Firstly I want to thank the Irish Association and the Corrymeela Community for inviting me to participate in this panel, and to congratulate the Corrymeela Community on your 50th anniversary.

I wish also to commend the decision to mark the centenary of 1916 as part of this weekend’s conference.

After I was asked to attend this event to discuss 2016 & beyond I spent a little time thinking of what I should focus on.  There are so many big issues that need to be addressed in the time ahead.  International challenges like climate change, the refugee crisis, the future progression of the European Union.  

And there are big issues that need to be addressed on this island too; 18 years after the Good Friday agreement there remain lots of outstanding issues: the legacy issues from the conflict, an Irish language act, full equality for all citizens; there will undoubtedly be a fall-out from the results of the recent assembly elections.  In the south we have a coalition government that we’re told isn’t a coalition at all.  Communities across the island are reeling from an austerity agenda that has created havoc on families, public services and arguably on the fabric of society as we once knew it.  All matters, in their own right, worthy of focus in a discussion on ‘2016 & beyond’.

While I was pondering what I should concentrate on I decided to find out where exactly I was speaking so I typed Corrymeela, Ballycastle in Google maps I was duly informed that “this route crosses an international border”.  And, I pondered no more.  

Because, if we are, like so many forums in this centenary year, to have a discussion in the context of 1916 then surely at the heart of that discussion must be whether, or maybe how, we can collectively envision the building of an agreed, United Ireland.
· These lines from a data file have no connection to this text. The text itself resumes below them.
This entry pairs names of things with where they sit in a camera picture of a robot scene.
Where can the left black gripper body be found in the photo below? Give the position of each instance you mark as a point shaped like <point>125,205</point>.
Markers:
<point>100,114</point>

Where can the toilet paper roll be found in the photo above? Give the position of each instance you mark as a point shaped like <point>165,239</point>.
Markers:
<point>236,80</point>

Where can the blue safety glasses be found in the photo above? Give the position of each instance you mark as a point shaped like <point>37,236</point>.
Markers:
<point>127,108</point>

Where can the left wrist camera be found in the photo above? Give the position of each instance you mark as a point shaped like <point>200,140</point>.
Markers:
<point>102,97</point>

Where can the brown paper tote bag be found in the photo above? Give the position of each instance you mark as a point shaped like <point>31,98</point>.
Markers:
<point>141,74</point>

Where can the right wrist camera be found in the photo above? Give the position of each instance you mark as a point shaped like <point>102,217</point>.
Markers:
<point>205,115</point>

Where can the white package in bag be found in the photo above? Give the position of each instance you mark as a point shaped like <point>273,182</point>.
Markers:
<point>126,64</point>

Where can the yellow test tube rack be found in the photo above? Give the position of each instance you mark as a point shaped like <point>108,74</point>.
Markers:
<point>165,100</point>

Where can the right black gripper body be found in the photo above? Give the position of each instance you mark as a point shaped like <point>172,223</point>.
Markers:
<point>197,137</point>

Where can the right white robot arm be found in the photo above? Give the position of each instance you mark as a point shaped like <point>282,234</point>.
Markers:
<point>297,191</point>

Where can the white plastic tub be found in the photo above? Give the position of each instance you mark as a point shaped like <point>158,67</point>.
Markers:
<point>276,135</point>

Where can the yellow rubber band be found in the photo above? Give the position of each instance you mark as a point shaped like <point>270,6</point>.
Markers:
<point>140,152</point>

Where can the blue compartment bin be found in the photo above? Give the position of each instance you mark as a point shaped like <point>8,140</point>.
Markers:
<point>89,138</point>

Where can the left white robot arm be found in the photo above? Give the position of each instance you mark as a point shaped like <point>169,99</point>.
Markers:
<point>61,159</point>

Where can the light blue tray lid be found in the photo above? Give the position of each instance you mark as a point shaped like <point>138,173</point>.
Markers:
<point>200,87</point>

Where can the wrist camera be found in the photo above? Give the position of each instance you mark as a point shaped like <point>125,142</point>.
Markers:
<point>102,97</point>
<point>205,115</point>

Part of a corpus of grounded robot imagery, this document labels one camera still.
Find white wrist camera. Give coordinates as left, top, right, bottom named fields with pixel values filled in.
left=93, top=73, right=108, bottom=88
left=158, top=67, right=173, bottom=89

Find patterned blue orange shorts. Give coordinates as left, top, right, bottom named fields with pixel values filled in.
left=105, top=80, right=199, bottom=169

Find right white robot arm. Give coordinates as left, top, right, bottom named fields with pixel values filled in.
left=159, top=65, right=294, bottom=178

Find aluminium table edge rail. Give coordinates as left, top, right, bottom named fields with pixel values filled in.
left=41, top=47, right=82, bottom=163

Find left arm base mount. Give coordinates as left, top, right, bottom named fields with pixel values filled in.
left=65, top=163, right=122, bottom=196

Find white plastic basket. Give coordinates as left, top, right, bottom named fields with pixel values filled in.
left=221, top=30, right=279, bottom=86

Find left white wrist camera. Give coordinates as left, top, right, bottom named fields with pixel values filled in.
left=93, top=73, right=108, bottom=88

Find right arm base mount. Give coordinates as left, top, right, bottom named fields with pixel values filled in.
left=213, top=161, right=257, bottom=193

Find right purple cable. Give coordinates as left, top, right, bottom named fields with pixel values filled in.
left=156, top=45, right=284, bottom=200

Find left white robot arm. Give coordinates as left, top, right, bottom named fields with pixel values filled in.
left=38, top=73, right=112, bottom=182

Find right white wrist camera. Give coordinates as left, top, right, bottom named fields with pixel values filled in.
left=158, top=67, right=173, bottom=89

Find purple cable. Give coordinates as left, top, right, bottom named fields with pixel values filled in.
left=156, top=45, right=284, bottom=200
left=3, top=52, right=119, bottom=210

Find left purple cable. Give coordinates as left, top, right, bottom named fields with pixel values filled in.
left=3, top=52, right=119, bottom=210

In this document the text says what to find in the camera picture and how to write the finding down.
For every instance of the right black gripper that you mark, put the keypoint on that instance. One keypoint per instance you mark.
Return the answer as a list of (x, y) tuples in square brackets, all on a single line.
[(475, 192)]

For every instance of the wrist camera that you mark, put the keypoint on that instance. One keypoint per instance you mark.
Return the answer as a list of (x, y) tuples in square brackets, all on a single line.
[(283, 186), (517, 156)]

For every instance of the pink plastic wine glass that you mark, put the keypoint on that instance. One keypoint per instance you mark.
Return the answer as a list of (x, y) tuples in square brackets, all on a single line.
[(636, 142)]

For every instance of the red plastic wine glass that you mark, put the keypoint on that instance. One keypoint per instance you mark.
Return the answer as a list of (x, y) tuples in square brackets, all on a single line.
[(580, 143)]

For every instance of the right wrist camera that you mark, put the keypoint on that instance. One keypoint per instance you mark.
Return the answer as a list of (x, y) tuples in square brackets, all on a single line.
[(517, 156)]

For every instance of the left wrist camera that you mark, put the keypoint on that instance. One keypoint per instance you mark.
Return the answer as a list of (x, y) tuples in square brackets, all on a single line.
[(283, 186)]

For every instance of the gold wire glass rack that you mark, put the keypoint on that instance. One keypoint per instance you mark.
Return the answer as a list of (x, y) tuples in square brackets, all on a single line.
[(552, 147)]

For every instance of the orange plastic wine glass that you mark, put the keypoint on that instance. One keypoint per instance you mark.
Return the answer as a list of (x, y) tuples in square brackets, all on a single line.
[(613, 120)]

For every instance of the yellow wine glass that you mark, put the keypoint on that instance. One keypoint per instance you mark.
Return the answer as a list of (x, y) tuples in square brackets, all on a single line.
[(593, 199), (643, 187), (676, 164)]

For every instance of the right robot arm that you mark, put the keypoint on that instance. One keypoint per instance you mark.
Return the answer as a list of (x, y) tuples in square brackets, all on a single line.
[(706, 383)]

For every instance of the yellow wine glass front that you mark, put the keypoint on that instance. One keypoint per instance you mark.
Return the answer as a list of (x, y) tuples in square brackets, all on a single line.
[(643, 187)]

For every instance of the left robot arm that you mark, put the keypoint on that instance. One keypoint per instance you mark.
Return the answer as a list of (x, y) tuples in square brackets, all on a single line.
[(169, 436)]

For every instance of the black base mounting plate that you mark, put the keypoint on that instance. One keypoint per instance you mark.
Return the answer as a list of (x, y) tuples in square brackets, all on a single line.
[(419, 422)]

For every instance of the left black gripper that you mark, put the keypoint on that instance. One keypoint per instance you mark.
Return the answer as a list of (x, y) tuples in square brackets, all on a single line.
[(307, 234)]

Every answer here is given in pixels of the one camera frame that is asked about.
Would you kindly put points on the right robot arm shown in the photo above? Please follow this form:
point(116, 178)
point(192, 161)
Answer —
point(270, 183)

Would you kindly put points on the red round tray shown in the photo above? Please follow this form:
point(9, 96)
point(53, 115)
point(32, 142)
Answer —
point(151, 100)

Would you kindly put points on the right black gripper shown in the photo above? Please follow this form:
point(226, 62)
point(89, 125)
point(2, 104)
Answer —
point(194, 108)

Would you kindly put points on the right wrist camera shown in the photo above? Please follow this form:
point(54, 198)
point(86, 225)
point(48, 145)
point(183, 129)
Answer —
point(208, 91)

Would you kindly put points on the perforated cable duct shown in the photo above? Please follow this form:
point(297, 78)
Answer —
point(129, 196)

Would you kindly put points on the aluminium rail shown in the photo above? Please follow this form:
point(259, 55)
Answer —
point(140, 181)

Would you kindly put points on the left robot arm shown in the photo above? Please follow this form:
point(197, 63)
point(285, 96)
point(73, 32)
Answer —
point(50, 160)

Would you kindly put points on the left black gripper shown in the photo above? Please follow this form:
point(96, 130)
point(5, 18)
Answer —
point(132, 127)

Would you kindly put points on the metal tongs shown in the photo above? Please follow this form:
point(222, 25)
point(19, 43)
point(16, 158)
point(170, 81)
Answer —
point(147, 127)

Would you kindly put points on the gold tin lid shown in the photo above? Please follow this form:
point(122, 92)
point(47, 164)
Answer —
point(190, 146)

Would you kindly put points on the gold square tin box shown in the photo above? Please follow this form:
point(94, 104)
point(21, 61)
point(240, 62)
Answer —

The course of Irish history was changed in 1916. In many ways we are living with the legacy, not merely of the 1916 Rising itself, but of the British state response to that seminal event.

The Easter Rising was not just a blow for Irish independence but a defiant stand against empire and colonialism across the globe.

It was about democracy and egalitarianism. It was about a new world based on citizenship, social justice and freedom.

The Rising was part of the wider struggle of humanity against the old world order.

The 1916 Rising and subsequent war for Irish independence, set an example that was successfully imitated in many other colonies around the world.

Central to the 1916 Rising of course was the declaration of an independent Irish republic, based not on sectarian denomination or class but on citizenship and equality.  Despite what some may argue, or like to think, the Republic declared in 1916 was also a 32 county republic.

It is worth remembering that Ireland at this time was a single political unit and the ideals of the Rising were addressed to all Irish people.

But Civil War and counter-revolution saw the partition of Ireland and the suppression of the aims of the Rising.

Instead of the Republic, proclaimed at the GPO, two very conservative states were established on this island.

The Six Counties became a one-party state where nationalists were excluded from power and denied opportunity.  Irish identity was suppressed and nationalists were denied equality in housing, employment, and voting rights while Irish culture was criminalised and sectarian discrimination was embraced as Government policy.

All of this was imposed by force and underwritten by the British Government.

But the failure to realise the Republic proclaimed in Easter Week 1916 did not just negatively affect the North. It had a huge impact in the South too.

What developed in the 26 Counties, in place of the Republic, was a narrow, confessional state which excluded women, the poor and any trace of political radicalism.

A claustrophobic social and political atmosphere witnessed the censorship of books, repeated waves of emigration, economic stagnation and the overbearing influence of a conservative Church hierarchy on politics and social development.

Many of the political, financial and clerical scandals that we have seen played out in recent years are the result of this conservative political culture.

While major social progress has been made in recent years, typified by last year’s wonderful referendum result, delivering marriage equality, much more remains to be done.

Sinn Féin is seeking to build a real republic on this island for the first time, and we are not alone.

The financial crash and its aftermath has politically educated an entire generation of people in Ireland.

There is now an urgency among many young and not so young people to confront the shibboleths, hypocrisy and cant of the past and to build a much more open, progressive and equal society.

It is my view, and that of my party, that the undoing of Partition and the effects of the counter revolution are key to this.

There was never a better time to plan and deliver on an all-Ireland basis.

Thinking people from every background and persuasion know this makes sense for the economy, agriculture, healthcare, energy, the environment and many other sectors.

I firmly and passionately believe that building a united Ireland and an egalitarian Republic is in the interests of every Irish citizen, North and South.

But I also know that conviction and passion alone will not deliver such an objective.

A realistic approach to the political divisions that currently exist and a genuine commitment to a process of national reconciliation must be central to any genuine effort to unite the people of this island.